Operator: We’ll go next to Sangeeth Peruri with Seligman Capital. Please go ahead.

 

<Q – Aziz Ferry>: Hi guys, couple of questions, I guess there was some sell-side reports recently about order cancellations at Phihong etcetera, does that relate to the customer delays your talking about or is that a separate issue or was those sell-side reports inaccurate?

 

<A – Balu Balakrishnan>: The sell-side report was false actually.

 

<Q – Sangeeth Peruri >: Okay. So, that was the case.

 

<A – Balu Balakrishnan>: In fact we got two separate communications from Phihong saying that is totally wrong and is definitely not the case.

 

<Q – Sangeeth Peruri >: Okay. Great and then can you help us out in terms of the Yen affecting currency. What percent move in the Yen affects your gross margin? To what level are you incorporating any hedging to offset that?

 

<A – John Cobb>: As we discussed before, the arrangement we have with our two foundries in Japan is we purchase the wafers in Yen, we have a peg rate with each of them, it’s different to one compared to the other, but we split the difference to the extent the exchange rate fluctuates from that we split the difference. So, we only get half the up side or half of the down side. When you go through all the math looking at what percent of our cost is wafer and such, in general about a ten point swing in the Yen represents about a three-quarter point gross margin. Either benefit or hit depended upon which way it goes.

 

<Q – Sangeeth Peruri >: Okay. And does it make sense to hedge that additionally at all or not really?

 


16


 

Power Integrations Inc.

Company

 

POWI

Ticker

 

Q4 2003 Earnings Call

Event Type

  

Jan. 22, 2004

Date


 

<A – John Cobb>: Probably not, hedging is not a cheap thing to do and there is a lot of risk in doing and hedging and as I said a ten-point swing which historically over a shorter period of time has been fairly significant, so, it’s a bit unusual, also obviously if they are fairly dramatic, swings and we will renegotiate the base rate either way.

 

<Q – Sangeeth Peruri >: I see, okay. And then in terms of the cell phone weakness that you saw, how are you sure that it wasn’t market share loss, I guess there is, always talk about guys like Fairchild etc. entering this market and there hasn’t been that many companies so far that have really talked about big weakness in the cell phone market.

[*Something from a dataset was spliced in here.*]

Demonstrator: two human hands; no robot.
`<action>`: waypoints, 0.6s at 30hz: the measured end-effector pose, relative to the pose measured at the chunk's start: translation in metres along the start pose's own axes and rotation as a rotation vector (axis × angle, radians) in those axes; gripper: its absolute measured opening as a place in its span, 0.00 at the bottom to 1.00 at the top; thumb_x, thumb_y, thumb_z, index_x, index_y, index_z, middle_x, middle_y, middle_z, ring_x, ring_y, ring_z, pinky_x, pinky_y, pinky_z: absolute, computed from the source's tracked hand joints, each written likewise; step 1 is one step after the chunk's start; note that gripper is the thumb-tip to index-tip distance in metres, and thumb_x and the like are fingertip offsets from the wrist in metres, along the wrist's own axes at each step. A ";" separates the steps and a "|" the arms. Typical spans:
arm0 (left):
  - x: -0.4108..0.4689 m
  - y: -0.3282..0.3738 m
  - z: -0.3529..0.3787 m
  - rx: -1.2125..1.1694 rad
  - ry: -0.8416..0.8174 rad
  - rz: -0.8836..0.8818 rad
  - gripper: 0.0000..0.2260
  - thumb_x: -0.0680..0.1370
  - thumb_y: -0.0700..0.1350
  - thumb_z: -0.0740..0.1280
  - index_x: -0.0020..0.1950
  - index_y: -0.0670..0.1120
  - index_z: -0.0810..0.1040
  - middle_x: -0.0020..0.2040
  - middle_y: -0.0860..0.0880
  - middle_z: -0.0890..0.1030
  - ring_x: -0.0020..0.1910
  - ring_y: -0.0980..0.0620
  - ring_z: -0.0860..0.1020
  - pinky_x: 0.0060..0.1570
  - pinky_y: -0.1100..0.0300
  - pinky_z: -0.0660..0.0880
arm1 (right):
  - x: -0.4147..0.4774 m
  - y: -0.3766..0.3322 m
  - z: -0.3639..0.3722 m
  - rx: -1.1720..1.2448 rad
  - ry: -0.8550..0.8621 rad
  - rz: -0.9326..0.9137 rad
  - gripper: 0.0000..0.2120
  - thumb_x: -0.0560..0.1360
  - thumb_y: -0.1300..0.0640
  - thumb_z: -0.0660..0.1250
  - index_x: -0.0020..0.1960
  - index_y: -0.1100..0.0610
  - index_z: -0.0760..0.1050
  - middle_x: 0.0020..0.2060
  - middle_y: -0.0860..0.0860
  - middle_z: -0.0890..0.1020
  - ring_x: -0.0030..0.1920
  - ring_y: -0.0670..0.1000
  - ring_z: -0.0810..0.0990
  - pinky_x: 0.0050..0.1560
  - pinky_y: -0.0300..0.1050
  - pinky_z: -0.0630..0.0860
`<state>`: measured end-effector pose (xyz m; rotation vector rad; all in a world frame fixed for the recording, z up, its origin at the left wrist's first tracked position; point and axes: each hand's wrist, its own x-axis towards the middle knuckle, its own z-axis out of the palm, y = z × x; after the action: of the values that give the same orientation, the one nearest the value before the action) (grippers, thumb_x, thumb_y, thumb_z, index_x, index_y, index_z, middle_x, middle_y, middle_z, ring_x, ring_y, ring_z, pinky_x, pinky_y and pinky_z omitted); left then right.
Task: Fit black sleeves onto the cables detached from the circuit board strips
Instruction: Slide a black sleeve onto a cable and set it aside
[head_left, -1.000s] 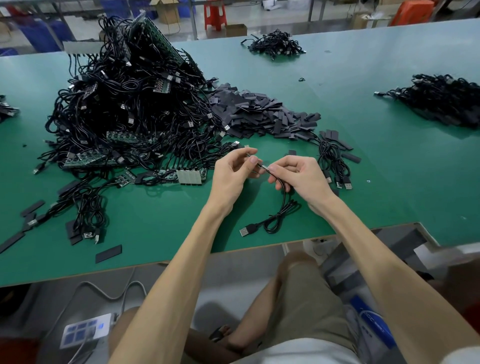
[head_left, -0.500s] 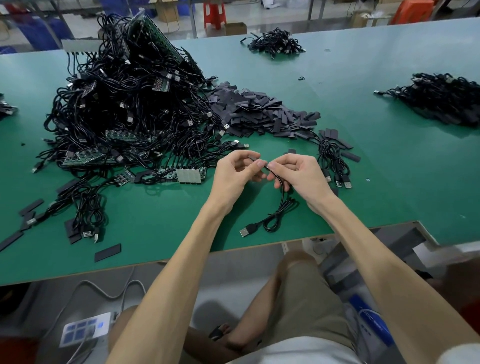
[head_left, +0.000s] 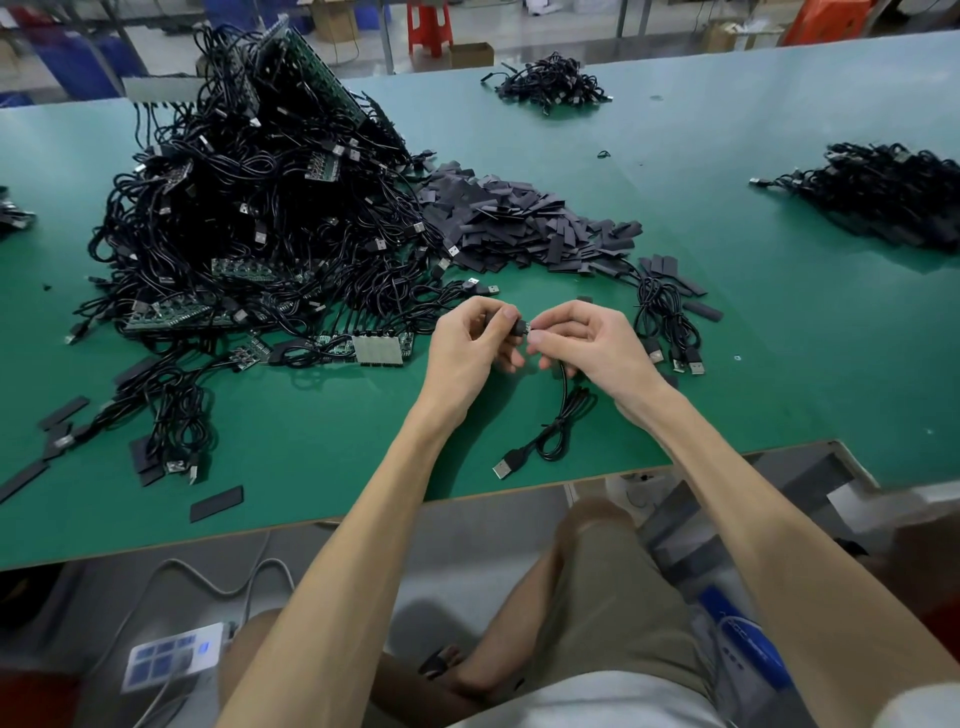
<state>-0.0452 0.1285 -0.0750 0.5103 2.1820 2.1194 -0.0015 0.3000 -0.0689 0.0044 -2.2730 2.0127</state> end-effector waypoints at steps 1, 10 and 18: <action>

So, it’s seems a little bit hard to understand.

 

<A – John Cobb>: Well we’ve done a fairly thorough analysis and as we said in the comments one of our largest customers and they mentioned it on their conference call, reduced their inventory during the quarter and then the, another large customer indicated that they were late in shipping product and their growth in terms of what they shipped sequentially was only about half of what they expected and their inventory levels are higher than they want and they plan to reduce their inventory levels. So, while the cell phone shipments to the end markets grew sequentially, it’s clear that there was lots of different issues within the cell phone manufactures themselves and I think the – what was actually shipped in the fourth quarter relative to what people had expected in September and October when they were ordering their parts, I think the fourth quarter was not quite as strong.

 

<Q – Sangeeth Peruri >: Okay, it makes sense. Remind me again how much cell phone shipments were down for you guys in the fourth quarter and what’s the expectation for what that portion of your revenue does for the first quarter?

 

<A – John Cobb>: From the third quarter to the fourth quarter was down 25%.

 

<Q – Sangeeth Peruri >: Okay.

 

<A – Balu Balakrishnan>: But we had a very strong quarter, third quarter for cell phones. So, you know, lot of people purchased a large number of components based on what they thought they’re going to do in the fourth quarter, which even though many companies did well, they obviously didn’t do as well as they thought they were going to do.

 

<Q – Sangeeth Peruri >: Okay, makes sense, and into the first quarter, what is your guidance kind of incorporate, you know, to what the cell phone market will do for you?

 

<A – Balu Balakrishnan>: As I mentioned earlier, so far we’ve only seen one of the customers rebounding. The rest of them are still at relatively low levels of procurement. So, what we’ve done is we’ve given you a range of flat to 6% and in the flat end we are being pessimistic about the cell phone market, and at the 6% end of the – we are assuming a moderate comeback on the cell phone market.

 

<Q – Sangeeth Peruri >: Okay. So, the main Delta and the guidance between 0 to 6% is the cell phone market then?

 

<A – Balu Balakrishnan>: To a large extent yes. I mean, there is obviously – we don’t know the other markets for certainty anyway, but I am saying that’s a big factor.

 

<Q – Sangeeth Peruri >: Okay, that makes sense. Motorola, I guess they’re typically a 10% customer or plus through distribution. What were they in the quarter?

 


17


 

Power Integrations Inc.

Company

 

POWI

Ticker

 

Q4 2003 Earnings Call

Event Type

  

Jan. 22, 2004

Date


 

<A – John Cobb>: Well, typically we don’t ship to Motorola directly but even if you combined what we do ship indirectly they are generally less than 10%.

 

<Q – Sangeeth Peruri >: Okay, is it pretty close to that level or is it – are they a very modest customer at this point?

 

<A – John Cobb>: It’s in the high single digits.

 

<Q – Sangeeth Peruri >: Okay. Thank you.

 

<A – Balu Balakrishnan>: Thanks.

 

Operator: We’ll go next to John Lopez with Minot Capital. Please go ahead.

 

<Q – John Lopez>: Hi, thanks. Just wanted to ask you a question on the full year guidance and just trying to understand gross margin as a lever. If your margin is going to be between 47 and 49 meaning it is going to be decreasing here, I assuming you guys are using price. Yet, you know the mid point of the full year guidance is it up about 24% year-on-year, which is kind of dead in line with where most industry forecasters are calling, are looking for in terms of industry growth. So, I guess my question to you is to the extent that you are using margin for pricing, I would have assumed that you would be outgrowing the industry more significantly than the guidance assumes. So, could you just walk me through you know what that contemplates? Is it just conservatism or, you know, what am I missing in that analysis?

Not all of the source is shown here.